Nine Tips for Kubernetes Log Output

By Zhang Cheng (Yuanyi), Alibaba Cloud Storage Service Technical Expert

In recent years, more users have sought consulting on how to build a log system for Kubernetes or how to solve issues throughout this process. This article describes our years of experience in building log systems to give you a shortcut to successfully building a log system for Kubernetes. This article is the third in a Kubernetes-related series that focuses on our practical experience. The content is subject to updates, as the involved technology evolves.

Preface

In the previous article Design and Practices of Kubernetes Log Systems, I introduced how to build a Kubernetes log system from the global dimension. This article is centered on practice and introduces how to build a log monitoring system for Kubernetes step by step.
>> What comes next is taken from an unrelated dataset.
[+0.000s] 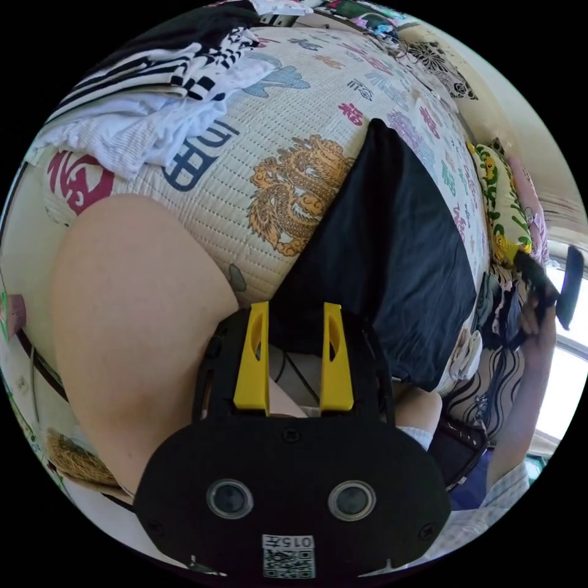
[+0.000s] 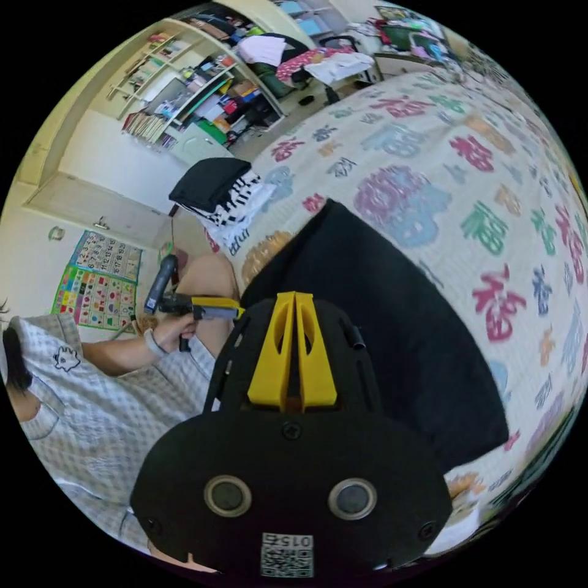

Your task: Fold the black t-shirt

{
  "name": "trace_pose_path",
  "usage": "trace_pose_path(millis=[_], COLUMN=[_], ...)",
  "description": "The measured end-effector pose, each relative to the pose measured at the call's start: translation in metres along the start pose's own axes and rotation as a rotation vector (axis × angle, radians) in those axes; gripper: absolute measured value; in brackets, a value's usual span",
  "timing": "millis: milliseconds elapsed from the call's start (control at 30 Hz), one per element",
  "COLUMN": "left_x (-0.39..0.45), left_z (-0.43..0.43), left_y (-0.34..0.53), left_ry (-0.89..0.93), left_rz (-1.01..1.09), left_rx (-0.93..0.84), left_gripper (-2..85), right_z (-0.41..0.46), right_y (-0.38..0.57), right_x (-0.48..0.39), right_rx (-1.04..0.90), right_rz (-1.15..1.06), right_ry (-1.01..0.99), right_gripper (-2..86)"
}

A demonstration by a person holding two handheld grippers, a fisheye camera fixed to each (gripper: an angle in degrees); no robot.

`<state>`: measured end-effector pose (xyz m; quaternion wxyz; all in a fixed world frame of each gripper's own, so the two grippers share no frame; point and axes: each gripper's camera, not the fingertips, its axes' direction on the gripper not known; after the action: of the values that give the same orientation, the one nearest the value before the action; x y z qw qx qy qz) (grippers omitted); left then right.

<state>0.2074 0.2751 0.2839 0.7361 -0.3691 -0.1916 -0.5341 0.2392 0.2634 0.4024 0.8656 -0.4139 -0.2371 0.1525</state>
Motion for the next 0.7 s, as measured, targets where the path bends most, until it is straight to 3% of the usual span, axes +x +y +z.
trace_pose_path(millis=[167, 333, 433, 500, 700], left_x=[-0.015, -0.032, -0.043, -0.044, -0.053], left_z=[-0.005, -0.014, -0.021, -0.029, -0.055], left_y=[-0.009, -0.006, -0.004, -0.002, 0.01], left_ry=[0.074, 0.218, 0.313, 0.326, 0.424], left_rz=[0.004, 0.004, 0.003, 0.025, 0.041], left_rx=[-0.05, -0.039, -0.028, -0.012, 0.053], left_gripper=[12.2, 3.2, 1.4, 1.0, 0.3], right_z=[0.039, 0.096, 0.13, 0.141, 0.143], right_y=[-0.109, -0.189, -0.216, -0.228, -0.24], right_x=[0.005, 0.016, 0.023, 0.022, 0.009], right_rx=[-0.031, -0.165, -0.291, -0.345, -0.393], right_rz=[0.051, 0.105, 0.154, 0.158, 0.033], right_ry=[0.076, 0.037, 0.064, 0.192, 0.249], right_gripper=[8.5, 9.9, 8.9, 4.3, -0.3])
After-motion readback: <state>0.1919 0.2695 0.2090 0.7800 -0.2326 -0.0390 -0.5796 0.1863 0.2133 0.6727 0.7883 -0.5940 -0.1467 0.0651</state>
The first step in building a log system is to generate logs. This is often the most complicated and difficult step.

On the first working day after the Chinese New Year Festival in 2009, in a freezing office in Beijing, a group of engineers wrote the first line of code for "Apsara." The Apsara platform is the core technical platform of Alibaba Cloud. It was named after an Angkor mythological deity.

The Alibaba Cloud Apsara system was originally designed as a log system. Now, Logstores of the Apsara logging system are applied in all Apsara systems including Apsara Distributed File System, Apsara Name Service and Distributed Lock Synchronization System, Job Scheduler, and Cloud Network Management.
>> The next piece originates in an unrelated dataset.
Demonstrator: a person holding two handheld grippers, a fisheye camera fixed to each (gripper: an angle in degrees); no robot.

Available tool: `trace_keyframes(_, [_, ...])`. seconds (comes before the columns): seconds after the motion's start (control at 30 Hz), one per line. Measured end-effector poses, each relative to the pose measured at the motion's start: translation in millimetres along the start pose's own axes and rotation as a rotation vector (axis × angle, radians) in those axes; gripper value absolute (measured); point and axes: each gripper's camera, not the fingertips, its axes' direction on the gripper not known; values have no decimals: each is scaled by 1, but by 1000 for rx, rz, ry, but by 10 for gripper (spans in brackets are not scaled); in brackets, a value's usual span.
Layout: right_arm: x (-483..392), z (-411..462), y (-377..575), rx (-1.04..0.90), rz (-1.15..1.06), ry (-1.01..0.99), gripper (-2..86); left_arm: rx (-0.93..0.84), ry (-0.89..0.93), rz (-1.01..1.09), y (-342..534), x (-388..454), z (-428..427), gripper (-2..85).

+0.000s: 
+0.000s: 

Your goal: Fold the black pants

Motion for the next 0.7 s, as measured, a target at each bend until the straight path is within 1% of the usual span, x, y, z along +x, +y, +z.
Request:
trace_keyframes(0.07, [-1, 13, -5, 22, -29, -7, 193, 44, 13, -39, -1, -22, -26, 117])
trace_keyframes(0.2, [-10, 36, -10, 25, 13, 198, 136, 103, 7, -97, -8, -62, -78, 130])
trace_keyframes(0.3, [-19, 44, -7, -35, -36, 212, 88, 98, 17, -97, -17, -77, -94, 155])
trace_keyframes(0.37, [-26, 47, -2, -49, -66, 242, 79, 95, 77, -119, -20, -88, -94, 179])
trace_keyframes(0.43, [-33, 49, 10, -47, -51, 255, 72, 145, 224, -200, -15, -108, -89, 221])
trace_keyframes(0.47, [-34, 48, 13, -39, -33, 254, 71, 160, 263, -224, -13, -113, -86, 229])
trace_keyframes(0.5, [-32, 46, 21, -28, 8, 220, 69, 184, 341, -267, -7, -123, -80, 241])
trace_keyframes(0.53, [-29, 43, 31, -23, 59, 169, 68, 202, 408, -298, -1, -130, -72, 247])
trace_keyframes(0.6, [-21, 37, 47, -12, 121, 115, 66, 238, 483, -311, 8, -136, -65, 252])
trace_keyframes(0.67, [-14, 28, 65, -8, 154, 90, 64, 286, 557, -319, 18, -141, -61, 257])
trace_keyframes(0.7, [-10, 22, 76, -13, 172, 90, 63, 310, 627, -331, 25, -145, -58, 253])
The Importance of Logs in Kubernetes

Logs are essentially records about how an application runs. Many functions are derived from logs, such as online monitoring, alerting, operation analysis, and security analysis. In turn, these functions have certain requirements for logs. The logs must be standardized to reduce the costs of log collection, parsing, and analysis.

In Kubernetes, the environment is highly dynamic and logs are volatile. It is necessary to collect logs to centralized storage in real-time. To facilitate log collection, log output must meet a series of requirements.
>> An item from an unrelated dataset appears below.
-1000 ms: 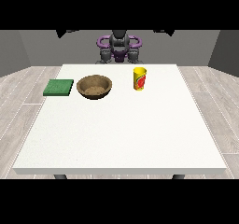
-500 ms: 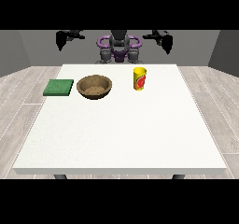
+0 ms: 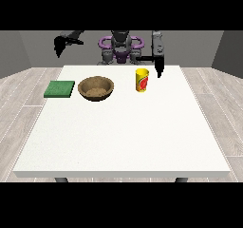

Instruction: Pick the cup and pour the ball into the bowl, then pick the bowl and place it on the pad

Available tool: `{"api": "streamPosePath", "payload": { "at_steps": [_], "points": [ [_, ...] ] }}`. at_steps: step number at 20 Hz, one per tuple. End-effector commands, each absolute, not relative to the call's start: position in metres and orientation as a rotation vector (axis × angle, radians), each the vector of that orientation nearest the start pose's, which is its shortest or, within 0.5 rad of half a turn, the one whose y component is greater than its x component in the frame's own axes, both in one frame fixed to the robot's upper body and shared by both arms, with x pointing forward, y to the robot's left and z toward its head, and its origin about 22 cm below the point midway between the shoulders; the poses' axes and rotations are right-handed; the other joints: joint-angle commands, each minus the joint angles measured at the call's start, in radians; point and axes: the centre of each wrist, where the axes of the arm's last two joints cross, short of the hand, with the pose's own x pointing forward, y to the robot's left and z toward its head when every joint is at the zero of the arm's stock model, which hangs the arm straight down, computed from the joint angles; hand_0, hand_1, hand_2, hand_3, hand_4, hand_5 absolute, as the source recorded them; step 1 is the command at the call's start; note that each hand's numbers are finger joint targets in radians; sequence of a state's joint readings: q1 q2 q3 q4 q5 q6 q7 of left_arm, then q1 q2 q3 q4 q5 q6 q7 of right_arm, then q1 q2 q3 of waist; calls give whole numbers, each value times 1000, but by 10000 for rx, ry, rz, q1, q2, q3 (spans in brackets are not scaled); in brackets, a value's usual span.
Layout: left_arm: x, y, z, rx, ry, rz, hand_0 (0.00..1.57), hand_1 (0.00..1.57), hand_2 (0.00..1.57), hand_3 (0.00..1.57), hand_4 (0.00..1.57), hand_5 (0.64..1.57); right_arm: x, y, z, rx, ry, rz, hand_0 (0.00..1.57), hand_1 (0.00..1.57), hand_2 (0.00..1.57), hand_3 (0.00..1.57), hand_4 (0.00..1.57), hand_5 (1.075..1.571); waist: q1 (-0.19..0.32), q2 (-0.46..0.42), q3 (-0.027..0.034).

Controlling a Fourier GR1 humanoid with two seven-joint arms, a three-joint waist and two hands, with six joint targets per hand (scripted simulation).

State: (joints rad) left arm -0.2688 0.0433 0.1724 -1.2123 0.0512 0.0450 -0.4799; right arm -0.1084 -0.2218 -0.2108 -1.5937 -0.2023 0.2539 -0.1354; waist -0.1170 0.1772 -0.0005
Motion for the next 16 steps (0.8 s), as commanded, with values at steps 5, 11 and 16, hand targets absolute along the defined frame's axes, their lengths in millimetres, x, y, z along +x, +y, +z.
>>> {"api": "streamPosePath", "payload": {
  "at_steps": [5,11,16],
  "points": [
    [327,240,-51,1471,-19950,1337,0,0,0,0,0,1518,269,-327,60,1026,-19404,1528,0,0,0,0,0,1570,-519,941,-1],
    [330,232,-70,1608,-19868,1037,0,0,0,0,0,1520,278,-336,50,896,-19275,1099,0,0,0,0,0,1571,-276,984,1],
    [337,242,-77,1795,-19775,1176,0,0,0,0,0,1523,281,-321,55,1005,-19233,1239,0,0,0,0,0,1571,-362,1094,-3]
  ]
}}
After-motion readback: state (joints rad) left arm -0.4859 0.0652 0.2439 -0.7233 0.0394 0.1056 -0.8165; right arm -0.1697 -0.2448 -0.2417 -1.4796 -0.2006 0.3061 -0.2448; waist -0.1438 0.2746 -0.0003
The following describes the common considerations for log output in Kubernetes. Items marked with asterisks (*) are Kubernetes-specific.

Select a log level
Normalize log content
Control log output
Use multiple log output targets
Control resource consumption of logs
Select a log library
Select a log output mode (*)
Flush logs into disks and select disk media (*)
Ensure a log retention period (*)

Select a Log Level

Every log must have a log level, which is used to determine the severity of log events. Logs are usually classified into six levels:

FATAL indicates very severe or unexpected errors. When encountering such errors, you must immediately trigger alerts and handle them manually.
ERROR indicates unexpected errors that may cause exceptions in some systems. Such errors do not affect the normal operation of core businesses and systems.
WARN indicates potential risks or information of concern for core paths.
INFO indicates the details of application execution. Such information includes the main execution process of each request.
DEBUG indicates logs used for offline debugging and analysis of application execution logic. For online applications, do not enable this level.
TRACE indicates the most detailed running trajectories, which may contain data content involved.

Programmers must set the log level properly. Here is some of my in-practice experience from development:

FATAL logs must be output because they involve severe errors that require manual processing.
It is hard for many programmers to tell the differences between ERROR logs and WARNING logs. Generally, ERROR logs require alerts but WARNING logs do not.
Log levels are used to indicate the severity of logs and control the log output of applications. Generally, only INFO and WARN logs can be enabled online.
You can generate more DEBUG logs to facilitate problem analysis.
All user request logs must be recorded.
For unknown external system calls, logs must cover as much information as possible.
Log libraries in applications must support log level changes during runtime. This allows you to temporarily change log levels for log analysis when problems occur.
Generally, when releasing a new feature, you can upgrade the log involved to a higher level to facilitate real-time monitoring. When the performance of the new feature becomes stable, you can adjust the log to its original level. When changing the log level, add an annotation for potential recovery.

Normalize Log Content

Programmers generally write code in unconstrained styles, resulting in a hodge-podge of log content. These logs can be understood only by the developers themselves, making analysis and alerting difficult. Therefore, you need a set of top-down log specifications to constrain developers, so that all logs appear to be output by one person and can be analyzed easily.

Log Fields

Generally, a log contains the required Time, Level, and Location fields. Specific modules, processes, or businesses may also require some common fields. For example:

Add a TraceID field to the log if a Trace system is used.
Add corresponding fields for some specific processes. For example, an order lifecycle log must contain information such as the order number and user ID. You can attach such information to the log instance of the process through Context.
In HTTP request logs, add the following fields: URL, Method, Status, Latency, Inflow, OutFlow, ClientIP, and UserAgent. For more information, see the NGINX log format.
If the logs of multiple modules are output into one stream or file, add a field that identifies each module name.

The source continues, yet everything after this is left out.